What the task asks
Write out once more the lines running from the top of the entries below to the line with "<point>185,128</point>", both ends included.

(Dataset entries)

# # # # #

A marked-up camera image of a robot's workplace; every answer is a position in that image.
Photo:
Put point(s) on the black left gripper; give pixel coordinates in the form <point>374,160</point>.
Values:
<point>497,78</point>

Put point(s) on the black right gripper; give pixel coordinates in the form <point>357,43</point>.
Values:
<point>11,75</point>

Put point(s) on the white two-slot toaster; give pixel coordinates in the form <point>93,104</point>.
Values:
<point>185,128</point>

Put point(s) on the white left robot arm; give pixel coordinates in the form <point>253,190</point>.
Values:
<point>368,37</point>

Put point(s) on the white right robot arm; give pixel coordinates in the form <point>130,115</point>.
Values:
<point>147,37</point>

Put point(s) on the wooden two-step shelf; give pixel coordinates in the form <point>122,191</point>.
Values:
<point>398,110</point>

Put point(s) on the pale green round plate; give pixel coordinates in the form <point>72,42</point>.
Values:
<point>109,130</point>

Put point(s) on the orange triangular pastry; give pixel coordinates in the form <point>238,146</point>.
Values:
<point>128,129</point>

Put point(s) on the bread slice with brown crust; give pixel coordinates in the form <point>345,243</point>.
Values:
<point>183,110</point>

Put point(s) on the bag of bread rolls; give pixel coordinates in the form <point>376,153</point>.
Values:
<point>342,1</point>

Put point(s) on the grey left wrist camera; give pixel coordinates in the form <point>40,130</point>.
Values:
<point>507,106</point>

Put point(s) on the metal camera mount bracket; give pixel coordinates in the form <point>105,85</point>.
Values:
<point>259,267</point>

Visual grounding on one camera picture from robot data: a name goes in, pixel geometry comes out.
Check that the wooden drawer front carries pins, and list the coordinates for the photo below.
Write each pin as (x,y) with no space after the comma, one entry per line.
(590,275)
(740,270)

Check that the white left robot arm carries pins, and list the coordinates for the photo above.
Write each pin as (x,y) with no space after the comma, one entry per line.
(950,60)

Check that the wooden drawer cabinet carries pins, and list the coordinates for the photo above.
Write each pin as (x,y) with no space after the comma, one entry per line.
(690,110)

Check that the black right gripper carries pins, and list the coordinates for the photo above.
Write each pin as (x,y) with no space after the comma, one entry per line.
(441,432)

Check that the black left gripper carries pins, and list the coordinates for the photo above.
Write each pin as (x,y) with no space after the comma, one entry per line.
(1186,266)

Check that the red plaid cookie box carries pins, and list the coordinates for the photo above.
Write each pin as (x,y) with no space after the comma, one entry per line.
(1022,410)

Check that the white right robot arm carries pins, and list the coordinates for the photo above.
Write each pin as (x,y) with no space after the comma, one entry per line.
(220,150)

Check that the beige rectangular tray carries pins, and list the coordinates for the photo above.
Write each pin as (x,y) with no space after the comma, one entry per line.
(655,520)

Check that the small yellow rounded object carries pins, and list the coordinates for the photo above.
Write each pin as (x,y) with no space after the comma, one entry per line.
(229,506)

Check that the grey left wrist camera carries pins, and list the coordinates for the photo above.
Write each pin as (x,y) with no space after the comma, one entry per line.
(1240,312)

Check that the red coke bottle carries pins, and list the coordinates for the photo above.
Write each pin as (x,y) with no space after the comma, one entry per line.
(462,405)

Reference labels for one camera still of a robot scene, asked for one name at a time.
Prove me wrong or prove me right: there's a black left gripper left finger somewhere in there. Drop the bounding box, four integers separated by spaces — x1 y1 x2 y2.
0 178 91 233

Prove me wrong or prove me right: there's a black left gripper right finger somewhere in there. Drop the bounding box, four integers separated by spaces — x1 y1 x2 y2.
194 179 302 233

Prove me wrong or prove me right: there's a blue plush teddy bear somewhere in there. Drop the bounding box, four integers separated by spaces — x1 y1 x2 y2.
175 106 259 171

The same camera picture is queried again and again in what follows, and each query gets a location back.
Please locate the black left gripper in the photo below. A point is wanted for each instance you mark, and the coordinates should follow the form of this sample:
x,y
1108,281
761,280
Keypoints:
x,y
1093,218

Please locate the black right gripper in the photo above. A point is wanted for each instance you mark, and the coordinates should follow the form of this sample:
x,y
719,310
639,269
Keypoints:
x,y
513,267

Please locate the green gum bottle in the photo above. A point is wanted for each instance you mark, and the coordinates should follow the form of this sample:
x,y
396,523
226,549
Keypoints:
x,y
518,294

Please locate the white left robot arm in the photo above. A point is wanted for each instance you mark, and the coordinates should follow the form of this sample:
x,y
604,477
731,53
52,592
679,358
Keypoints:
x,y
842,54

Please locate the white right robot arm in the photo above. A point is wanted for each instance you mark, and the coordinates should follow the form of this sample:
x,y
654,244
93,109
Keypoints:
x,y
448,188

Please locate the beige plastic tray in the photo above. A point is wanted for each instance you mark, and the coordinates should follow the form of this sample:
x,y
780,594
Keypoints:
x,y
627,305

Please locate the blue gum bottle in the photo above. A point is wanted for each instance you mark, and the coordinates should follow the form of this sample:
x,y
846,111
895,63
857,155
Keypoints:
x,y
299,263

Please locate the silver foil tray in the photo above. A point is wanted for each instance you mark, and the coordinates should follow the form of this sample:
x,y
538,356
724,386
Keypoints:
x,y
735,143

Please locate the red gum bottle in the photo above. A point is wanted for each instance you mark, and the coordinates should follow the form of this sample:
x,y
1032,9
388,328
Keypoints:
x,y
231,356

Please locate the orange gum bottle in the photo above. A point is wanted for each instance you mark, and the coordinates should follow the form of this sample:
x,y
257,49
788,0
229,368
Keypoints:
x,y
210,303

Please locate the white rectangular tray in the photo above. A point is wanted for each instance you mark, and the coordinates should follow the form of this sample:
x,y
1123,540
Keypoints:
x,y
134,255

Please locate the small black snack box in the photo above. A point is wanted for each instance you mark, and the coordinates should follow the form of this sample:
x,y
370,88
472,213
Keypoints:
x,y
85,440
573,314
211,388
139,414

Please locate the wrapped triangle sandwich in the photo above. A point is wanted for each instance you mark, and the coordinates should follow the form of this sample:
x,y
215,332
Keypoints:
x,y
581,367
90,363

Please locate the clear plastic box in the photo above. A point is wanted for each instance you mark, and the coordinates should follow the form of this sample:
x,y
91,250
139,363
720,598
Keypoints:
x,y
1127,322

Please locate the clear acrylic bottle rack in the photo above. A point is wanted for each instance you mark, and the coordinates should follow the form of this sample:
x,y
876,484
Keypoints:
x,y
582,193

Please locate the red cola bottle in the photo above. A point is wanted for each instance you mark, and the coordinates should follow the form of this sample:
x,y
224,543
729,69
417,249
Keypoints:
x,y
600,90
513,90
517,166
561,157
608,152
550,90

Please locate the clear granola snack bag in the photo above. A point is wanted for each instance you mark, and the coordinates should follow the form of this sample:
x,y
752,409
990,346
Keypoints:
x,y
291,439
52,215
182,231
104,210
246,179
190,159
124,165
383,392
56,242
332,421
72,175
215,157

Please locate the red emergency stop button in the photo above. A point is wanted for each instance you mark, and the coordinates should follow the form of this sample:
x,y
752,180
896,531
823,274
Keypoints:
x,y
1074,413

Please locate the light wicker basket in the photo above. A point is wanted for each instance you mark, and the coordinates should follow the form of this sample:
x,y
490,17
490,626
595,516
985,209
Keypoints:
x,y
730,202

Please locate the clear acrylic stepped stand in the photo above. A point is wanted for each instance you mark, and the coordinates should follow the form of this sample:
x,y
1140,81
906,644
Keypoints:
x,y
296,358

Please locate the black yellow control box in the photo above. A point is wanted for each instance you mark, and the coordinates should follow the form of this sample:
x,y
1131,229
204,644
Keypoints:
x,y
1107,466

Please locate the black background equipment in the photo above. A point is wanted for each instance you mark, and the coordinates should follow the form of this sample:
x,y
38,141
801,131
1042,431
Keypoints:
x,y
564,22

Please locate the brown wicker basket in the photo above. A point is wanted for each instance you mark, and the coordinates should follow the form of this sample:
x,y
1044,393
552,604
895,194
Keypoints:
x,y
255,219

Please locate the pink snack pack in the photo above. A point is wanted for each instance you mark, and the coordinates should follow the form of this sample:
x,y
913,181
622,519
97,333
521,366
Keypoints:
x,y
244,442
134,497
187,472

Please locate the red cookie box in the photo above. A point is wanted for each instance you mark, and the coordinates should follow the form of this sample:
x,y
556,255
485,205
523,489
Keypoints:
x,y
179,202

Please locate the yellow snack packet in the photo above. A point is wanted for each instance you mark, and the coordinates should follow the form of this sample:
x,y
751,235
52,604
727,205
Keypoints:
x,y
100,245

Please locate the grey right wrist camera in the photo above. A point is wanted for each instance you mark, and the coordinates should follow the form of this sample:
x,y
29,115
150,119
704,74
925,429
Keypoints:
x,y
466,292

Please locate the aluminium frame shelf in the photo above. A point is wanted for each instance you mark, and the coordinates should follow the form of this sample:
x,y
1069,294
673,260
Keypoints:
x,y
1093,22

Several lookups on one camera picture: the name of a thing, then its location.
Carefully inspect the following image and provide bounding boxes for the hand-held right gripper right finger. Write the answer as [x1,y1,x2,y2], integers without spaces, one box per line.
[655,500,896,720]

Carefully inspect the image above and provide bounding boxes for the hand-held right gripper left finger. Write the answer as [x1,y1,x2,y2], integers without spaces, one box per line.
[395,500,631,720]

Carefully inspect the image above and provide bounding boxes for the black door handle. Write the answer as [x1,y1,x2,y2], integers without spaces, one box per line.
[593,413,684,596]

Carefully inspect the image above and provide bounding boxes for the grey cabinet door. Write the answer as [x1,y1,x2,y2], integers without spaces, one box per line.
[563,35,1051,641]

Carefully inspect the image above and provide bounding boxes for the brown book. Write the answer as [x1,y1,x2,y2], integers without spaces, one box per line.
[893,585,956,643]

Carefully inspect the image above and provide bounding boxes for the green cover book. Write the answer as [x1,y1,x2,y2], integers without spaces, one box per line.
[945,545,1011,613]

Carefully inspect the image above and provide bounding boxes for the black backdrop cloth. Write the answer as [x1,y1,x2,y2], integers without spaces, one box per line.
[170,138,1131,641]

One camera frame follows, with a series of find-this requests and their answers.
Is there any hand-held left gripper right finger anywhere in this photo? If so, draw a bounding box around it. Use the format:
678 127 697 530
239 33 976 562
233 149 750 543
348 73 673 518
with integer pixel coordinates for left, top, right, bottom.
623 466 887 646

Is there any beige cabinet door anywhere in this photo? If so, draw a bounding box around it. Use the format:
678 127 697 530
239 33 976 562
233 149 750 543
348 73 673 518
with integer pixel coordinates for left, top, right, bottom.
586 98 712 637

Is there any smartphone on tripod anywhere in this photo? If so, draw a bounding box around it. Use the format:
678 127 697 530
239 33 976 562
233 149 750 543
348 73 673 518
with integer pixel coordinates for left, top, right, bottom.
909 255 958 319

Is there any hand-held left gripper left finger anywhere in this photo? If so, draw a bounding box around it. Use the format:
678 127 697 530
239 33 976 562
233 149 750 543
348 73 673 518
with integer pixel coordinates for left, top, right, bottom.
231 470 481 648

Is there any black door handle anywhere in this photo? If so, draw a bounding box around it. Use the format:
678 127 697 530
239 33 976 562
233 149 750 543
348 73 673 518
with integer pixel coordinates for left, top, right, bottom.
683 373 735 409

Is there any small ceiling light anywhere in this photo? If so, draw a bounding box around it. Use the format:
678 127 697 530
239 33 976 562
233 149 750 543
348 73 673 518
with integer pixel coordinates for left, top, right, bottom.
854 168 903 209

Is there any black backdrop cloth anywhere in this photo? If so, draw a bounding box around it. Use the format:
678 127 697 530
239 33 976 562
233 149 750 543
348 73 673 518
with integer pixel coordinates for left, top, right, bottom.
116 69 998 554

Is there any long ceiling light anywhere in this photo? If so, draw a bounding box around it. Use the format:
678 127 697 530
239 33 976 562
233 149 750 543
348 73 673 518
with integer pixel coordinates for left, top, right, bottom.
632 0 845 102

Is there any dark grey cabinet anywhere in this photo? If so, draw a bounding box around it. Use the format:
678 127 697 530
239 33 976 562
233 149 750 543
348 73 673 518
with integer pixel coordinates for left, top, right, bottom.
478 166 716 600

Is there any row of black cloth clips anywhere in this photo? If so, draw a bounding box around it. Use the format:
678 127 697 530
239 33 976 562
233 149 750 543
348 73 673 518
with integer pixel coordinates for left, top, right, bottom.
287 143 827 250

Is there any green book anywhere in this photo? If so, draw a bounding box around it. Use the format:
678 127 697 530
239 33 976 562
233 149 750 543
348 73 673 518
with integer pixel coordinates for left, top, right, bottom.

# # # # #

Response
A marked-up camera image of a robot's workplace; every answer is a position in that image.
Photo:
Put point(s) on the black left gripper; give pixel coordinates in the form <point>374,160</point>.
Values:
<point>497,78</point>

Put point(s) on the black right gripper; give pixel coordinates in the form <point>357,43</point>.
Values:
<point>11,75</point>

Put point(s) on the white two-slot toaster; give pixel coordinates in the form <point>93,104</point>.
Values:
<point>185,128</point>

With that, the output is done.